Rape is illegal in the territories, "but the legal definition does not address spousal rape." The State Department acknowledges "the PA repealed a law that relieved a rapist of criminal responsibility if he married his victim," but reported that laws pertaining to rape were not enforced effectively.
Murdering women for bringing shame or dishonor to their family, or violating Islamic law or norms, is known as an "honor killing." At least 20 honor killings were reported in the West Bank and Gaza.
The report also noted, "No PA law specifically relates to sexual harassment, which was a significant and widespread problem in the West Bank and Gaza. Some women claimed that when they reported harassment, authorities held them responsible for provoking men's harassing behavior."

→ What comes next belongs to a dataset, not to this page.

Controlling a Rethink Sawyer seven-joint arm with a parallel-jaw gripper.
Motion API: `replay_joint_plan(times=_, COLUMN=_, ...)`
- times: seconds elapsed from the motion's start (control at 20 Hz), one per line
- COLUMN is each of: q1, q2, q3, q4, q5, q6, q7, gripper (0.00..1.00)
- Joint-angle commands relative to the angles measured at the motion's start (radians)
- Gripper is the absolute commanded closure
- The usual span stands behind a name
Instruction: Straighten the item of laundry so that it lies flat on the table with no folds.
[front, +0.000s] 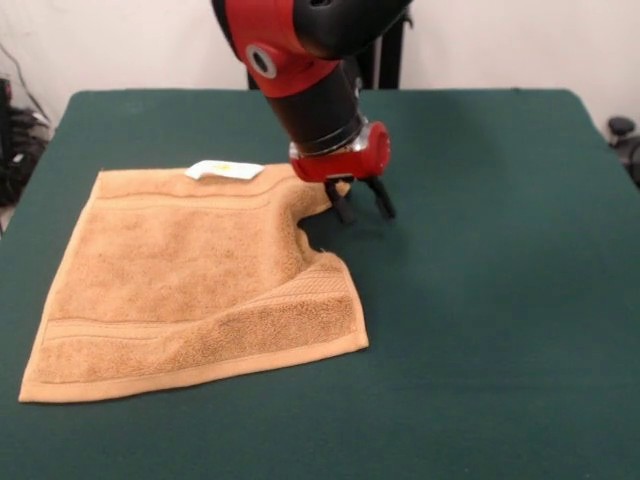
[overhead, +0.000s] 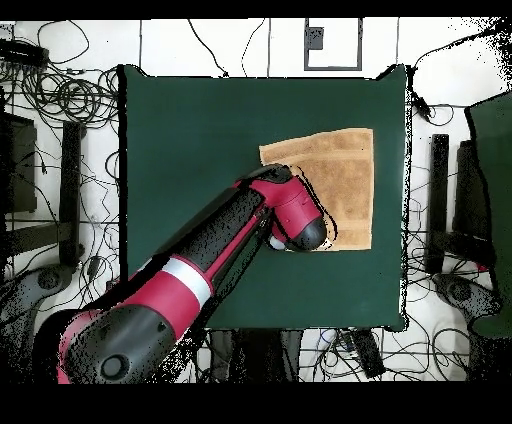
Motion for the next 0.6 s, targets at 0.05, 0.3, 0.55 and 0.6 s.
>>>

In addition to the mistreatment of women, the State Department said, "Child abuse was reportedly widespread," and the authorities "rarely punished perpetrators of family violence."
According to the report, "Some Palestinians and Muslim religious leaders used antisemitic rhetoric and engaged in Holocaust denial" and "there were instances in which media outlets, particularly outlets controlled by Hamas, published and broadcast material that included antisemitic content, sometimes amounting to incitement to violence."
It is particularly bizarre that some LGBTQ groups are anti-Israel considering that Israeli society is one of the most tolerant, and Palestinian culture among the least tolerant. "PA security officers and neighbors harassed, abused, and sometimes arrested people due to their sexual orientation or gender identity" in the West Bank. In Gaza, sexual acts "against the order of nature" are criminalized based on an old British law, and Hamas security forces harassed and detained people due to their sexual orientation or gender identity."